Scientists have identified many of the genes associated with psoriasis and have made remarkable progress in understanding how the inflammation occurs. This has led to new biologic treatments—protein-based drugs derived from living cells cultured in a laboratory. The first, Remicade (infliximab), was approved for the treatment of psoriasis in 2006.
Researchers had figured out that excess production of a molecule called tumor necrosis factor-alpha (TNF-alpha) was driving psoriasis. They looked for ways to either remove it from circulation or inhibit its action. The first group of biologics was composed of TNF-alpha inhibitors. Subsequent medications blocked the production of the molecule. Patients with psoriasis now have seven or eight biologic treatment options that can complement approaches that still work for milder cases, such as light therapy and creams.
Finding a fix
After the biologics came onto the market, Amento’s local dermatologist referred him to Yale Medicine, where dermatologists had experience helping patients with the toughest conditions. “People with the worst psoriasis end up in our care, so we might use the different therapies more creatively,” says Brett King, MD, a dermatologist at Yale Medicine.

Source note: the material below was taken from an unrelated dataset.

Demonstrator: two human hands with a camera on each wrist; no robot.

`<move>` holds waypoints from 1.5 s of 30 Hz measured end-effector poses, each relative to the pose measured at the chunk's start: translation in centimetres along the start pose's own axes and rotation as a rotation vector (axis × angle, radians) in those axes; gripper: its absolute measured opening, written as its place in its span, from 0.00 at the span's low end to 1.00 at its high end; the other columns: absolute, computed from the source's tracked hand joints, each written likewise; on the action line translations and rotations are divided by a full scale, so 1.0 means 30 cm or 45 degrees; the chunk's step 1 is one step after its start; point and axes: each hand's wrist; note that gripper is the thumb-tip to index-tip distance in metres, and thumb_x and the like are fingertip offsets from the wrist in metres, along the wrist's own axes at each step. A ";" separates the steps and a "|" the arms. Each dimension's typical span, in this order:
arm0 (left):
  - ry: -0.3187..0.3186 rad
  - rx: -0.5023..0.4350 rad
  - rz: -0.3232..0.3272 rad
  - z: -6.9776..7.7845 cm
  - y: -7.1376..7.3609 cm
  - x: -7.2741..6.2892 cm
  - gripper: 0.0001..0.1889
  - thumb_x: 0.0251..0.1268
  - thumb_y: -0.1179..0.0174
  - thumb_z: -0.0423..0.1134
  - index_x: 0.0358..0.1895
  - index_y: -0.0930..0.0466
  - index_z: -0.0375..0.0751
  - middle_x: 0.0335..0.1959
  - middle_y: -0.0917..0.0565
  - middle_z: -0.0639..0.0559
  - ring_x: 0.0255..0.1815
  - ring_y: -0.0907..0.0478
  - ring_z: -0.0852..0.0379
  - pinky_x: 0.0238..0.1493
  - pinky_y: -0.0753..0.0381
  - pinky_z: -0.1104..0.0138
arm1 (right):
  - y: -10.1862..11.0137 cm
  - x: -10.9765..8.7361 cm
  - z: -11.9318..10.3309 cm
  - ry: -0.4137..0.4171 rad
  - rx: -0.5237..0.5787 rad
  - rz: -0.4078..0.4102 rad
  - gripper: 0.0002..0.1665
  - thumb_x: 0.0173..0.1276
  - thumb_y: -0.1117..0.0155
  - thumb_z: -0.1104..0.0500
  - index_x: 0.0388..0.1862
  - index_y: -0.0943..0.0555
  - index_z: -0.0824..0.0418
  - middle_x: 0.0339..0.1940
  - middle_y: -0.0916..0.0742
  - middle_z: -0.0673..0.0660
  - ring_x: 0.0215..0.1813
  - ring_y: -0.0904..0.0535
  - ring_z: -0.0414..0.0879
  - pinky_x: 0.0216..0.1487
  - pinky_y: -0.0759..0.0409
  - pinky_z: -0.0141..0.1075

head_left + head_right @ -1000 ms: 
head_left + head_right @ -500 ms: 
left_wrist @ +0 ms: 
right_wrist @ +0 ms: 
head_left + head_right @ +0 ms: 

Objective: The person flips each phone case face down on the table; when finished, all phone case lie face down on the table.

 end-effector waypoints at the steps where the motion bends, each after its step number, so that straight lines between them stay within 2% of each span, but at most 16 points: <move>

Amento sat down with Dr. Choate to discuss his history with psoriasis and the treatments he had tried. “Peter had widespread psoriasis, and he was very frustrated by it,” Dr. Choate says.
“Dr. Choate made me feel comfortable right off the bat,” Amento says. “He explained how there were different medicines out there, and which ones we should try.” They agreed to start with Humira (adalimumab), another TNF-alpha inhibitor that was approved for psoriasis in 2008. After eight months of treatment, in which Amento would inject the drug at home every other week, 60 percent of Amento’s psoriasis had cleared up.
But Dr. Choate thought they could get an even better response. “He explained that Humira wasn’t for everyone,” Amento says. “He recommended switching over to Stelara (ustekinumab).”
The treatment works
It worked. “I only have about 5 percent of the psoriasis remaining, mostly on the bottom of my right leg, and with little spots here and there,” Amento says. “I’m the only one who knows they’re there.”
The three-month schedule is convenient, too. “When I was doing light treatments, I’d have to go first thing in the morning or leave work early to get there in the afternoon,” he says. “It was a bit of a hassle.”
Amento and Dr. Choate have developed a friendly relationship, and Amento’s quarterly appointment has become a chance for the two to catch up. “We’ve worked together to find the best treatment for his condition,” Dr. Choate says. “It’s a great partnership.”
Amento recently retired from his job at AT&T and started working with a friend on a landscaping business. He dons shorts and T-shirts every day without giving it a second thought.
“It’s why I chose medical dermatology,” Dr. Choate says. “People can make a lot more money doing cosmetics. But at the end of the day, I wanted to make a difference in patients’ lives.”